■ **Work order**: Search the records for lines with the word "Everyday" and copy each match.

■ **Data extracts**:
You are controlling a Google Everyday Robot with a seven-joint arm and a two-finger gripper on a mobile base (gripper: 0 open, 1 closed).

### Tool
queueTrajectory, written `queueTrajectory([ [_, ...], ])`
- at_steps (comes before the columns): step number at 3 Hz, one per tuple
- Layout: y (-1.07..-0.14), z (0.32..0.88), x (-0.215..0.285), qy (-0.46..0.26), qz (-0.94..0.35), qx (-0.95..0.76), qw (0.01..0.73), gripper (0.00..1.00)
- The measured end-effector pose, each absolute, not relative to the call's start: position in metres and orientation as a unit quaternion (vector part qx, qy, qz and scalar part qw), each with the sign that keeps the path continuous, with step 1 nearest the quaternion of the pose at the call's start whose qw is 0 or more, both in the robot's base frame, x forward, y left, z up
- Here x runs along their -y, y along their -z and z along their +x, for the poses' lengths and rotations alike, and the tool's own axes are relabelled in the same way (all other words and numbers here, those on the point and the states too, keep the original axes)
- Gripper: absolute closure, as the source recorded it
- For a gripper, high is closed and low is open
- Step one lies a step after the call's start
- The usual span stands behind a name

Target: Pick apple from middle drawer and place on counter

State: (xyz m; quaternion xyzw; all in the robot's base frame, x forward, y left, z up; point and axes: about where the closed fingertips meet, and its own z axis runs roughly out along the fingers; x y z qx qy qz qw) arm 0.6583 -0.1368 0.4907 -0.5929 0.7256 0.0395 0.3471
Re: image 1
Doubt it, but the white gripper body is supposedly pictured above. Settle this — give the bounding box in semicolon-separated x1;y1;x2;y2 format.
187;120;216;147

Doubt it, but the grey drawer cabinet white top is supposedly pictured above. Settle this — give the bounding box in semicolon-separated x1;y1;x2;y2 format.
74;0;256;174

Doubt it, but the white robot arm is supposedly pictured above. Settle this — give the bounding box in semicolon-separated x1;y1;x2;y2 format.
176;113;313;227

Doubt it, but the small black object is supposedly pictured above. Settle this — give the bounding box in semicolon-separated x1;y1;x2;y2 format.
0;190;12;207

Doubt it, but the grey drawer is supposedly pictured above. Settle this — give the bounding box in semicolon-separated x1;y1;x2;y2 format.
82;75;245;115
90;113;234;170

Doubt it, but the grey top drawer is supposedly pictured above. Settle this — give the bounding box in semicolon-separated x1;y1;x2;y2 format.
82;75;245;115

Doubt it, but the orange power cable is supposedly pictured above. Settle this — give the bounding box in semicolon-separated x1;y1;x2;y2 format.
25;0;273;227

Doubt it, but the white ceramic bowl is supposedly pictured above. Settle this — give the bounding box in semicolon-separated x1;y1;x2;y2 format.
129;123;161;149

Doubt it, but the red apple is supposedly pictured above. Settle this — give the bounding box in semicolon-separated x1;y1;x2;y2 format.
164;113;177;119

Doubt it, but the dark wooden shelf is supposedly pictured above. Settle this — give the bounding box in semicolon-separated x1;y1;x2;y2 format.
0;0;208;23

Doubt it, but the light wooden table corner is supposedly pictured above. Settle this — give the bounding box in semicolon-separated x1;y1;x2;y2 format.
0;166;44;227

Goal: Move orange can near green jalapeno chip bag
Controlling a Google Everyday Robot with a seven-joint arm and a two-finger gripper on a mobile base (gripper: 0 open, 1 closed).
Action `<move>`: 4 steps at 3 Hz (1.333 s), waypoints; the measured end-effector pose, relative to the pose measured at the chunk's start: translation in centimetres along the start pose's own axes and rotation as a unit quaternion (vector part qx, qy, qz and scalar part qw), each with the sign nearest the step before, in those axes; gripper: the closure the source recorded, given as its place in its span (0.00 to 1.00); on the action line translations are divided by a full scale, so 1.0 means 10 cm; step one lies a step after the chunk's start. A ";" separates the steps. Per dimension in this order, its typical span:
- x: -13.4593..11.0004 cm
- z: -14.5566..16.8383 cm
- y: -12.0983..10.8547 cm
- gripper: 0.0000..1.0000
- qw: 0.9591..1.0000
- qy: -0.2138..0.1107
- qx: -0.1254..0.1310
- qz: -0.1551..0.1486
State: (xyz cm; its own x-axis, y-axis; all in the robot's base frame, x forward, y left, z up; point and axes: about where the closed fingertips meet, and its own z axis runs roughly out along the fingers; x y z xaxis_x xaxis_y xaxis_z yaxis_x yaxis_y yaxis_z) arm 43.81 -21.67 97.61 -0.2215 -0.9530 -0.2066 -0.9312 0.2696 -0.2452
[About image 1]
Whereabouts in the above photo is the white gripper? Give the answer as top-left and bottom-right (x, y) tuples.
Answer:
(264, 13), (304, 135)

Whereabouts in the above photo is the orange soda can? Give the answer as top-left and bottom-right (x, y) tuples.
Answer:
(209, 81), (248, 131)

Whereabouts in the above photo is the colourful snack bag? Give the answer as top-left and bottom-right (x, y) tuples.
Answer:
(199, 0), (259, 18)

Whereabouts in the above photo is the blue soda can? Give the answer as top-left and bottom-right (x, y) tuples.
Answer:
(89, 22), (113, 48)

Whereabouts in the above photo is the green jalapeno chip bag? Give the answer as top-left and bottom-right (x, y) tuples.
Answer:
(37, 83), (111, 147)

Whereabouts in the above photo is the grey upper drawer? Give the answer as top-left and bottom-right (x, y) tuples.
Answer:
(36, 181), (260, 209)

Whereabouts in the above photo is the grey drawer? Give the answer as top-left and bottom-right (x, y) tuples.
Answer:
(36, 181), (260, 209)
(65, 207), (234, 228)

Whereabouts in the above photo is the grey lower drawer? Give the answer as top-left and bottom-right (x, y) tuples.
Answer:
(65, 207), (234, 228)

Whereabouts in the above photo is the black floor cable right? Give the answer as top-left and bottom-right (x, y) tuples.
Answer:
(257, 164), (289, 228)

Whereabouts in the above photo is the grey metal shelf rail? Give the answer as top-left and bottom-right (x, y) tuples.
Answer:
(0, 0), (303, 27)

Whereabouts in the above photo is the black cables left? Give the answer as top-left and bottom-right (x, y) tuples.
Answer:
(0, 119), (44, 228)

==

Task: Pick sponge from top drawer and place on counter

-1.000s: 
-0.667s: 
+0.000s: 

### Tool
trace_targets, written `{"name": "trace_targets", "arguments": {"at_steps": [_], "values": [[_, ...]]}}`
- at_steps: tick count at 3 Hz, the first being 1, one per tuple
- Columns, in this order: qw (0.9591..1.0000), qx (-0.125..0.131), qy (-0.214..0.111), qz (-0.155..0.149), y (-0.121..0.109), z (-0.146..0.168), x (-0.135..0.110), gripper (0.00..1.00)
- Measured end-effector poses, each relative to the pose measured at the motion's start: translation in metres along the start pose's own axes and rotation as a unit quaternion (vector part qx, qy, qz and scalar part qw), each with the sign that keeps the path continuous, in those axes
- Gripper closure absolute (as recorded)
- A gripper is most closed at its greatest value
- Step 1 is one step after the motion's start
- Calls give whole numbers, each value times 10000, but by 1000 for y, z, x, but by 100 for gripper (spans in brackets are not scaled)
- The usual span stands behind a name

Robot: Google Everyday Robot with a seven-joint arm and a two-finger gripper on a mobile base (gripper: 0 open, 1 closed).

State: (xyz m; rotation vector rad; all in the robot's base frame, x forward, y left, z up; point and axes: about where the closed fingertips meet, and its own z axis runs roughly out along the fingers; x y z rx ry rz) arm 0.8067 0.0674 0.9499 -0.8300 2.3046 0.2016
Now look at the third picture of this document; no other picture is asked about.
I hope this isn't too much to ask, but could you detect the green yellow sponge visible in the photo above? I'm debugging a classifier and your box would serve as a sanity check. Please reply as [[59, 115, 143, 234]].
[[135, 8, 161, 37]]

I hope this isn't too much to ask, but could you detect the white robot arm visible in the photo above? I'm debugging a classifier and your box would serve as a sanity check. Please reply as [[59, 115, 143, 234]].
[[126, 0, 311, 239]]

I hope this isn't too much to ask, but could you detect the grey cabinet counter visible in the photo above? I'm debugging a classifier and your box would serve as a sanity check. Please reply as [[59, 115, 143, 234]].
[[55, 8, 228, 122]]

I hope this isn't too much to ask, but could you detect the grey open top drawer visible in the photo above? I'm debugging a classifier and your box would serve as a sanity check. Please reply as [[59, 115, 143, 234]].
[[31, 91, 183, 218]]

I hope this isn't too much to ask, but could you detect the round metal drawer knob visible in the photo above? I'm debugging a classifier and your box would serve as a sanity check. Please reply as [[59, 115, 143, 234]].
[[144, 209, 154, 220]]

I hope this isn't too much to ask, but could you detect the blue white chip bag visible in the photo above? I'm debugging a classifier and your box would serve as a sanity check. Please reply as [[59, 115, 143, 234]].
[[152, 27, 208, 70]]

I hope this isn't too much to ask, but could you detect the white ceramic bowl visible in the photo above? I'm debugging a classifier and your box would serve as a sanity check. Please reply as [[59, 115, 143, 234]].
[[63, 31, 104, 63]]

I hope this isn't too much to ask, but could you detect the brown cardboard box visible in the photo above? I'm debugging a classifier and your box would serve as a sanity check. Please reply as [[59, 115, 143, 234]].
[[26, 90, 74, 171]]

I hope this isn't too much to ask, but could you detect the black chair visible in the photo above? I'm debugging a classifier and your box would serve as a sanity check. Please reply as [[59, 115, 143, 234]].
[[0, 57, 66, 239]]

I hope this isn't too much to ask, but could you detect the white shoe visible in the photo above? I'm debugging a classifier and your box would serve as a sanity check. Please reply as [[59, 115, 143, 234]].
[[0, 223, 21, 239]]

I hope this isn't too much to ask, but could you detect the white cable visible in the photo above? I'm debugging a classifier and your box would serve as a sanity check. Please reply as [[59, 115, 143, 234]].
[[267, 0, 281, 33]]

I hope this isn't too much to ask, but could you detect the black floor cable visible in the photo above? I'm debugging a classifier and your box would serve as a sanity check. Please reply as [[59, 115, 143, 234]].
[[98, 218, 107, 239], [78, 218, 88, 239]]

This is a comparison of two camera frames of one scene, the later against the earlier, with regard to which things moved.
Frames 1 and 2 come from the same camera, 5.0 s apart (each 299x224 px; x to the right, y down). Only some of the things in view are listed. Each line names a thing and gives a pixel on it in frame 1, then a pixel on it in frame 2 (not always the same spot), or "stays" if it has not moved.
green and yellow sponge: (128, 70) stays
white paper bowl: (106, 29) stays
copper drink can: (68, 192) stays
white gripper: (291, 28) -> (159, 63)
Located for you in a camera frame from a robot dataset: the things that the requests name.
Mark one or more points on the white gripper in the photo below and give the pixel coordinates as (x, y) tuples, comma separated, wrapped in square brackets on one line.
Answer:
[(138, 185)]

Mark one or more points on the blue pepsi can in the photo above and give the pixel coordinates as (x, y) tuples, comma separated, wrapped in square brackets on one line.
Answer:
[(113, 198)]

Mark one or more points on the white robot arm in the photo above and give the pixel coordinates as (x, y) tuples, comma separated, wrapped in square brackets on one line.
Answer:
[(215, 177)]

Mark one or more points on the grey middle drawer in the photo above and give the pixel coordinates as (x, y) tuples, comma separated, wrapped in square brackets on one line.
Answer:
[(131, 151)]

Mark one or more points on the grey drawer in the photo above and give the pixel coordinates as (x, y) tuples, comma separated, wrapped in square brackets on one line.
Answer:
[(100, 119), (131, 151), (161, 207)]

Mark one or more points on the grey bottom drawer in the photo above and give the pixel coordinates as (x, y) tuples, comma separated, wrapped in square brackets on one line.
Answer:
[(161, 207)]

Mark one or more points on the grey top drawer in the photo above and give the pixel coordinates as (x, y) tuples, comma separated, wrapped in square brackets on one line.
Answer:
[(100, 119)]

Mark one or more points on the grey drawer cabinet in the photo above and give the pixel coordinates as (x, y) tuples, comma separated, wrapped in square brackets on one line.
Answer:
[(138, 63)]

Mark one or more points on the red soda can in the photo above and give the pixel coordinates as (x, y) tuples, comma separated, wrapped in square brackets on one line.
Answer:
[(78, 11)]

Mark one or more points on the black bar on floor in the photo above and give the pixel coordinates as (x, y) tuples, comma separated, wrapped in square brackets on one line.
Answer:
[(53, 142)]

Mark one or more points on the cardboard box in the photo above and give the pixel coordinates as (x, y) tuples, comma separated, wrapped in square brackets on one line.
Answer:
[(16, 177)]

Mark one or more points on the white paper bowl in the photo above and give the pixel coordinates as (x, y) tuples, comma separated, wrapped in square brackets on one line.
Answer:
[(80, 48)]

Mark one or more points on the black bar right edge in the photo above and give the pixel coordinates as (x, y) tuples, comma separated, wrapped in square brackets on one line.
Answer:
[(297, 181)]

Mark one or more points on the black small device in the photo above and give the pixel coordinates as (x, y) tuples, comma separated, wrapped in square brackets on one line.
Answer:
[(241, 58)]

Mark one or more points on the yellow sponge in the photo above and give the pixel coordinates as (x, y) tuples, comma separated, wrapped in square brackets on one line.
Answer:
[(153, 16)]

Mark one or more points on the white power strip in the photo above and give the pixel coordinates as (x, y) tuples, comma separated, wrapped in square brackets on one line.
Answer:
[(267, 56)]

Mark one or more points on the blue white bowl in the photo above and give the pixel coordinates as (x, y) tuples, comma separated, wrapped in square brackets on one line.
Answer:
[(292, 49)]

■ **Output of the exercise**:
You are controlling a Google Everyday Robot with a seven-joint arm and a two-finger gripper on a mobile base (gripper: 0 open, 1 closed).
Controlling a Google Everyday Robot with a seven-joint arm and a two-finger gripper on a mobile base (gripper: 0 open, 1 closed).
Robot: Google Everyday Robot with a seven-joint arm and a two-finger gripper on a mobile base (gripper: 0 open, 1 closed).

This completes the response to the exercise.